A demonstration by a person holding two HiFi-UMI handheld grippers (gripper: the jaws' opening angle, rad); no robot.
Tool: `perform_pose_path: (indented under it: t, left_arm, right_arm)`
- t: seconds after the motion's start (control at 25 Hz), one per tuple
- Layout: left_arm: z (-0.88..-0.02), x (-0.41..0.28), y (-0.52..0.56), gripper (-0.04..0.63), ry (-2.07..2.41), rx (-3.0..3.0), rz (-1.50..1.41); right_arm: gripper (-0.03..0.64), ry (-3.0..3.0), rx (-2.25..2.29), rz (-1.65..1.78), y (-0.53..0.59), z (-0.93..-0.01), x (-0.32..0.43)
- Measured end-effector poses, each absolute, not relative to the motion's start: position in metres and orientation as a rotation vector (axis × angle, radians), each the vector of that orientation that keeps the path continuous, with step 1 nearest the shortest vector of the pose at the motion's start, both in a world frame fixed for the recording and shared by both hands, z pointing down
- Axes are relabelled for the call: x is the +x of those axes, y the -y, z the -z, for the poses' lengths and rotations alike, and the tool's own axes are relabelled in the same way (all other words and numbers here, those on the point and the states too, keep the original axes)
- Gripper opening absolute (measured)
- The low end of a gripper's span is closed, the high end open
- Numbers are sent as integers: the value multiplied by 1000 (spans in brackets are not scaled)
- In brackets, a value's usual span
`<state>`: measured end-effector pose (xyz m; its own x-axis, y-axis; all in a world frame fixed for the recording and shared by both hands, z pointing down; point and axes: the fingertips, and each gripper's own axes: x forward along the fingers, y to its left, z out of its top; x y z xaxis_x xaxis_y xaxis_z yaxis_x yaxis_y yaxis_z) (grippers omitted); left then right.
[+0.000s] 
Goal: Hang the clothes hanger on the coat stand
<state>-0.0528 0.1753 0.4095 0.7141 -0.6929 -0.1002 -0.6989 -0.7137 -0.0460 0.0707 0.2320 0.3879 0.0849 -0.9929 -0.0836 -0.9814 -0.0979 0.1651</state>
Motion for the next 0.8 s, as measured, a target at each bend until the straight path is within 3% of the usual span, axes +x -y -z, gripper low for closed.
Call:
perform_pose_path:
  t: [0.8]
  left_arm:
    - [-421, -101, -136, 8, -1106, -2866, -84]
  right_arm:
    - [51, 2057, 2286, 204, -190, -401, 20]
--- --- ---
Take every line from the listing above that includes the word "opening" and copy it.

Your solution
A demonstration by a person holding two HiFi-UMI handheld grippers (gripper: the jaws' opening angle, rad); no robot.
- Gripper opening absolute (measured)

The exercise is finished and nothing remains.